Gay delivered the keynote via Zoom to Exeter students around the world. It was followed by forty minutes of Q&A, moderated by Siona Jain ’22. Gay’s candid answers created a strong connection with students.

Watch the keynote, introduced by Nahla Owens ’21, and preceded by a welcome from Director of Equity and Inclusion Stephanie Bramlett and Principal Bill Rawson:

A frequent guest speaker on campuses around the country, Gay was critical of the progress educational institutions have made on racial equity and inclusion, suggesting self-reflection and an acknowledgement of a school’s shortcomings are essential steps in improvement.

“Campuses do a really good job of making it seem like they are inclusive, welcoming environments, but they do very little to follow through on the promises they make,” she said. “A lot of times people think that excellence and acknowledgement are antithetical, but they are not. You cannot be excellent until you have an ongoing acknowledgement.”
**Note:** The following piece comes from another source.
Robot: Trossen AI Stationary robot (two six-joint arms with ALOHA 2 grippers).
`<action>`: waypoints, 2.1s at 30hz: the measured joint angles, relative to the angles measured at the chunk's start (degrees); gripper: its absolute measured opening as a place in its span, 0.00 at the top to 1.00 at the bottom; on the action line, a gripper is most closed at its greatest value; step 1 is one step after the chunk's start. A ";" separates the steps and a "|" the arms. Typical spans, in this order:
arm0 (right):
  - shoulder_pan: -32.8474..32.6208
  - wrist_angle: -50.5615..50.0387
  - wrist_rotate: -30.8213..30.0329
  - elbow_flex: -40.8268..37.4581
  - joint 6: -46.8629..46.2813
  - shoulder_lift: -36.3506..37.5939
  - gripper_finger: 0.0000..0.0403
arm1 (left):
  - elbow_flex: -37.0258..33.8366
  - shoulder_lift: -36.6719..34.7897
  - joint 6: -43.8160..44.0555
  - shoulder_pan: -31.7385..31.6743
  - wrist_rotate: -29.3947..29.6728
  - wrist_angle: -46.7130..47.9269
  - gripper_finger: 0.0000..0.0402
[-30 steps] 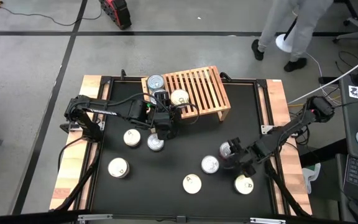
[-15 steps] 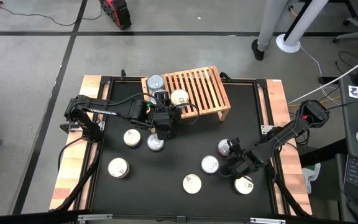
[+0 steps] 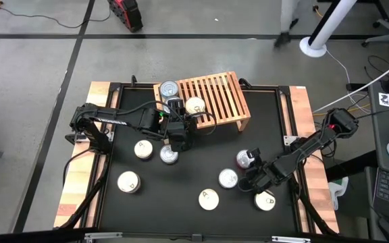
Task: Stack canned seafood by type on shelf
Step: Put the red tuna can on the shelf
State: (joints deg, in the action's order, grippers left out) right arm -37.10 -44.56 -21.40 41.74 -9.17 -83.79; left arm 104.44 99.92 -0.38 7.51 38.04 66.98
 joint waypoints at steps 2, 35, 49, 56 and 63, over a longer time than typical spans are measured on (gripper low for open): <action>0.00 0.07 -0.04 0.00 0.00 0.00 0.99 | 0.00 0.00 0.00 0.00 0.00 0.00 0.39; 1.40 -3.41 -0.03 11.27 -1.11 -0.15 1.00 | 0.07 -3.43 -4.58 0.00 0.18 1.47 0.39; 6.60 -12.16 -0.24 23.16 1.19 -0.11 1.00 | 0.07 -7.85 -5.62 0.02 0.04 1.36 0.39; 9.37 -17.13 -0.65 31.00 3.17 -0.11 1.00 | 0.06 -9.07 -8.02 0.11 0.01 1.63 0.39; 13.00 -19.08 -0.80 37.48 7.43 -0.09 1.00 | 0.02 -10.67 -10.47 0.11 0.01 2.01 0.39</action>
State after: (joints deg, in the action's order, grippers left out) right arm -24.11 -63.64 -22.20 79.21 -1.74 -83.88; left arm 104.47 89.25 -10.85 7.62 38.05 68.99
As an alumna, Gay was able to speak directly to how the Academy’s core values align with her call for action. She challenged the Exeter community to think of non sibi in more “complex ways” and that Exonians need look no further than their own campus to get started.  
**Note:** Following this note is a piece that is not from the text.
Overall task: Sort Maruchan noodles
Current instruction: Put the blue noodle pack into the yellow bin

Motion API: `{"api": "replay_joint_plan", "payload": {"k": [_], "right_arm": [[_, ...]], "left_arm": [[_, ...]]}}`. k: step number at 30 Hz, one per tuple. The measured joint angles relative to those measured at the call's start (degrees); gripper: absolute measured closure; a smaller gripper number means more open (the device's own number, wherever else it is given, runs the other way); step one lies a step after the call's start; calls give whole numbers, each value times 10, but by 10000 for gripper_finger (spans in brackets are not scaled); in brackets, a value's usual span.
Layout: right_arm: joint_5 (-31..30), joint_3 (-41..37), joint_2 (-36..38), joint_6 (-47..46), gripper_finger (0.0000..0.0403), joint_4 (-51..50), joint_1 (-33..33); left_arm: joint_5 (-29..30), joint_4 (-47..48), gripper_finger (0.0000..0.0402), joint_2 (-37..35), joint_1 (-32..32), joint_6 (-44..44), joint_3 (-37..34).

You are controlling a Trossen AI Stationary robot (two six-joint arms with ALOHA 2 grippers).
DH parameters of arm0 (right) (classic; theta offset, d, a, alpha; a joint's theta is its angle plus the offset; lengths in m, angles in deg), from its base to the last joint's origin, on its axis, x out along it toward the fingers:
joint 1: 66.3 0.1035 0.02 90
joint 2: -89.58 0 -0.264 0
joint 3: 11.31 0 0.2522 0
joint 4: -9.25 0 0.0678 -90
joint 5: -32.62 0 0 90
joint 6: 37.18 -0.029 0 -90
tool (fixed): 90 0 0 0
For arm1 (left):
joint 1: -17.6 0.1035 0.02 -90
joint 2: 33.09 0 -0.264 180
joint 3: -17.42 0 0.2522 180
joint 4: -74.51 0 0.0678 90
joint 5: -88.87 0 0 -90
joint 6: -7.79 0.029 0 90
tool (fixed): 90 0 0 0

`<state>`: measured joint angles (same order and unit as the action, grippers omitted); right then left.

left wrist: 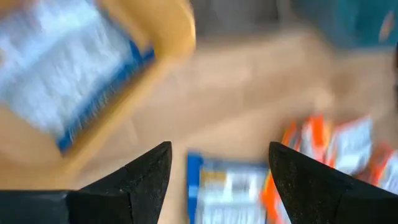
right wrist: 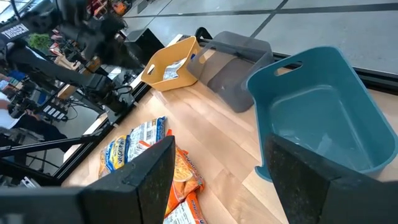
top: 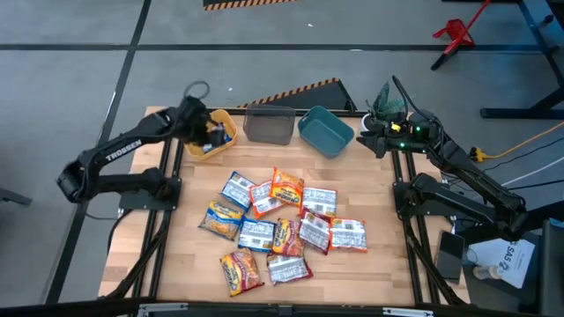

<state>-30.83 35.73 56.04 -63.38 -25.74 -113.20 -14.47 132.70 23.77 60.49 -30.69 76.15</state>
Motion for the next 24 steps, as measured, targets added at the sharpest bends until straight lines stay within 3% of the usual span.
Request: {"api": "replay_joint_plan", "payload": {"k": [4, 9, 17, 24], "right_arm": [[0, 0, 0, 3, 169, 0, 0], [0, 0, 0, 10, 169, 0, 0], [-1, 0, 0, 10, 169, 0, 0], [-1, 0, 0, 11, 169, 0, 0]], "left_arm": [[31, 29, 141, 0, -100, -26, -39], [72, -46, 141, 0, -181, -94, -92], [119, -116, 141, 2, -248, -154, -156], [117, -197, 141, 6, -271, -188, -203]]}}
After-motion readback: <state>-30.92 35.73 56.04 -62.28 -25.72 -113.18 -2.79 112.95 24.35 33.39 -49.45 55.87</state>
“One of the best ways we can serve each other is by making this a more welcoming institution, because ‘Black at Exeter’ shouldn’t exist,” she said, referring to an Instagram account where current and former students share stories of racist encounters at the Academy. “The students that attend and have attended this school should not be forced to carry so much trauma just to receive an education.”

If you cannot stand idly by, and I do hope that you cannot, what are you going to do?"
Roxane Gay '92

Gay explained how these incidents are a microcosm of the country at large and when extrapolated create a culture where the killing of Black people at the hands of police has become commonplace. She said the video of George Floyd’s killing “tells the story of America from 1619 to today and that story is unacceptable.”  

Encouraging the Exeter community to shine light on these injustices, Gay quoted King by saying, “Can we in America stand idly by and not be concerned?” She pointed out King’s words were in reference to hunger in India, but are now more than ever applicable to our own country.

“It’s a question that each and every member of the Exeter community should ask. Can you … stand idly by and not be concerned given everything you know about what happens here on this campus, given everything that you know about the world? And if you cannot stand idly by, and I do hope that you cannot, what are you going to do?”

MLK Day programming kicked off Friday evening with “UnSilenced,” a series of social justice-themed performances including poetry, music and dance. On Monday, Exonians engaged in service projects in their local communities. Students were also invited to learn about the civil rights movement through links to a documentary film fest titled “Where do we go from here?,” to music and stories, and to virtual tours of the National Center for Civil and Human Rights and the National Museum of African American History and Culture.